Guimba, bituca ou bagana
Na televisão, durante um bom tempo, um informe publicitário de advertência sobre o risco de ponta de cigarro acesa provocar incêndio na zona rural embaixo dos linhões de energia elétrica. Inteligentemente feito. Sábia e bem-humorada exploração da variação linguística entre os componentes do público destinatário da advertência. Durante cerca de dois minutos, dois amigos discordavam veementemente entre si. Um dizia: “É guimba.” O outro dizia: “É bituca.” O primeiro, visivelmente irritado, retrucava: “É guimba, Zé!”. E seguia a teima, sem perspectiva de acordo, até aparecer um terceiro, que, em tom assertivo, sentenciava: “Todo mundo está cansado de saber que o nome disso é bagana.” Bem bolado!
E aí?
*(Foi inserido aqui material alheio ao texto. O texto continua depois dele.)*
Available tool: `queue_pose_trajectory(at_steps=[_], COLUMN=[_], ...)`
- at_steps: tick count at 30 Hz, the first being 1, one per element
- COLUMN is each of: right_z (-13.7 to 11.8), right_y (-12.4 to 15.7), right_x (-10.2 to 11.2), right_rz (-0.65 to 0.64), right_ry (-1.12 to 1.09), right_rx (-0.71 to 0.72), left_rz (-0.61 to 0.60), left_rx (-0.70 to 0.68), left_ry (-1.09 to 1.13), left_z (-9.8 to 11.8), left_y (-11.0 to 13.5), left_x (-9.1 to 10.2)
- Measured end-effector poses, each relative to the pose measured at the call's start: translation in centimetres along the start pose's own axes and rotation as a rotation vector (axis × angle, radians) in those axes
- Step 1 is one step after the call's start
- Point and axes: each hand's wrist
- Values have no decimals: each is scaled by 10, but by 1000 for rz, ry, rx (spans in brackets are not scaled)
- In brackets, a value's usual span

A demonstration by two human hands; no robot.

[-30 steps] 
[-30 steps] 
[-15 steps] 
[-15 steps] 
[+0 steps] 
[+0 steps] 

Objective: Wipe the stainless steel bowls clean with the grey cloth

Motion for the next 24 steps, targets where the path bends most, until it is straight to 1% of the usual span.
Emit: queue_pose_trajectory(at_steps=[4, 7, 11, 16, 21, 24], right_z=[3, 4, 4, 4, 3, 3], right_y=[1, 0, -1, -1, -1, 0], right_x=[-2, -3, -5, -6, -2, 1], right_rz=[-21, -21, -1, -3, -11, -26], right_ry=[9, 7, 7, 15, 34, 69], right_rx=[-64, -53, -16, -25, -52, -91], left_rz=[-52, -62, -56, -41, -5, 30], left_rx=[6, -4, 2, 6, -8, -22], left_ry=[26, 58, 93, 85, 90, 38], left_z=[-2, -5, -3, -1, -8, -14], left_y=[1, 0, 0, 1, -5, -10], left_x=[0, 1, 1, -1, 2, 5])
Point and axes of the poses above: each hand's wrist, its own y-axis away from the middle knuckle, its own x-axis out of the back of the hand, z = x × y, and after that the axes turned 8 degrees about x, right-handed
Bagana, guimba ou bituca? Bom, depende do lugar do falante. Substantivos femininos, guimba, bituca e bagana são sinônimos e designam a ponta do cigarro fumado. Meus pais, por exemplo, eram fumantes e chamavam de bagana. Cresci ouvindo esse nome. Só na juventude, ao conhecer pessoas de outras regiões do país, ouvi chamar de bituca e de guimba. Riquezas da língua portuguesa, do português do Brasil. Variação linguística diatópica. Do grego topos (τόπος), lugar. Daí também se dizer variação geográfica e variação regional.
É coisa bem nossa. Brasileirismo, nos três casos. E em outros mais. Faz tempo que, dada a minha predileção por dicionários, aprendi que existem vários outros nomes dicionarizados para a ponta de cigarro fumado, dentre eles o nome beata. O português do Brasil é riquíssimo em brasileirismos, fenômeno que, evidentemente, deve ocorrer nos outros países de língua portuguesa. Aliás, além da variação diatópica e de outros tipos de variação, muito influente é a variação linguística diacrônica. Do grego chronos (χρόνος), tempo. É a variação linguística histórica, surgimento de palavras novas e desaparecimento de palavras pelo desuso, algo, logicamente, característico de toda língua viva.
Pois bem. Aprecio muito, como cronista, as abonações literárias e gosto de consultar os bons dicionários que as dão. Assim, fui à cata. Garimpei no Aulete e no Aurélio. Ambos são bons nisso. No Aurélio, encontrei esta, que transcrevo: “Quase se queimou com a bituca de cigarro presa nos dedos” (Marcelo Rubens Paiva, Não És Tu, Brasil, p. 143). Maravilha! A abonação literária tem duplo valor, pois, a um só tempo, enriquece a definição da palavra estudada, bem como divulga e valoriza o escritor e sua obra.
Outra coisa interessante. Bagana, bituca, guimba ou qualquer dos nomes que são dados à coisa não se presta apenas para provocar incêndio e exalar o mau cheiro que lhe é característico. Pode ser muito útil, por exemplo, em uma investigação criminal, para identificar alguém. A bagana de um cigarro fumado pelo suspeito é um material excelente para exame de ácido desoxirribonucleico, o conhecido DNA. Sei, como profissional do Direito, de vários casos em que o DNA do suspeito foi coletado em guimba, bituca, bagana, beata ou qualquer outro dos muitos nomes que a coisa tem.